## TASK STATEMENT
Output the data verbatim, minus the images.

▼

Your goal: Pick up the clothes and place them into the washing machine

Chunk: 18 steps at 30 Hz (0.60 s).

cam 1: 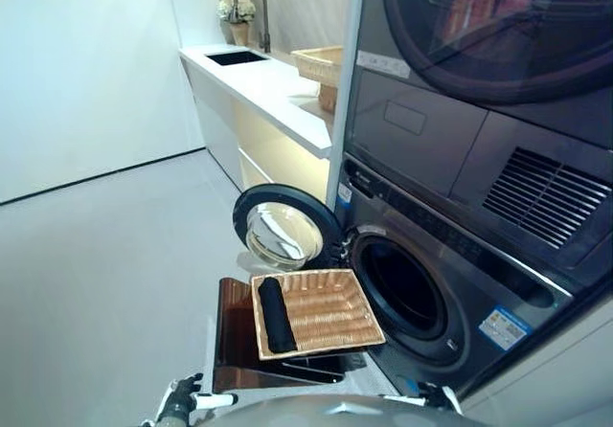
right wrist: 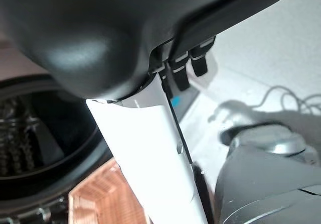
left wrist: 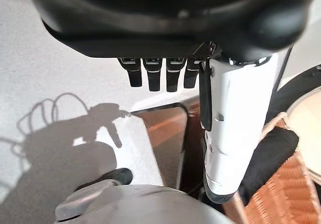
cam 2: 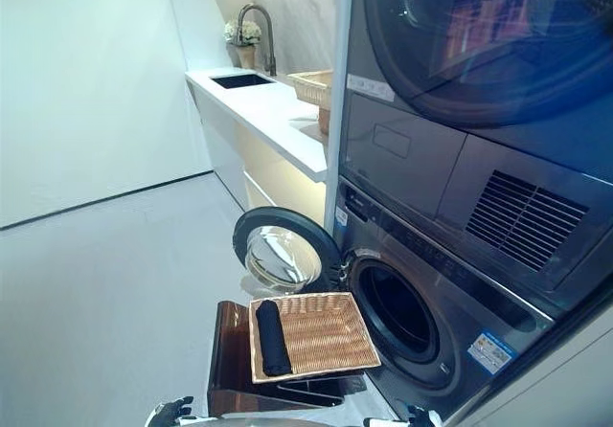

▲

## EXERCISE ANSWER
Your goal: Pick up the clothes and place them into the washing machine

Chunk: 18 steps at 30 Hz (0.60 s).

cam 1: 
right wrist: 
left wrist: 
cam 2: 

Nothing further is needed to complete the exercise.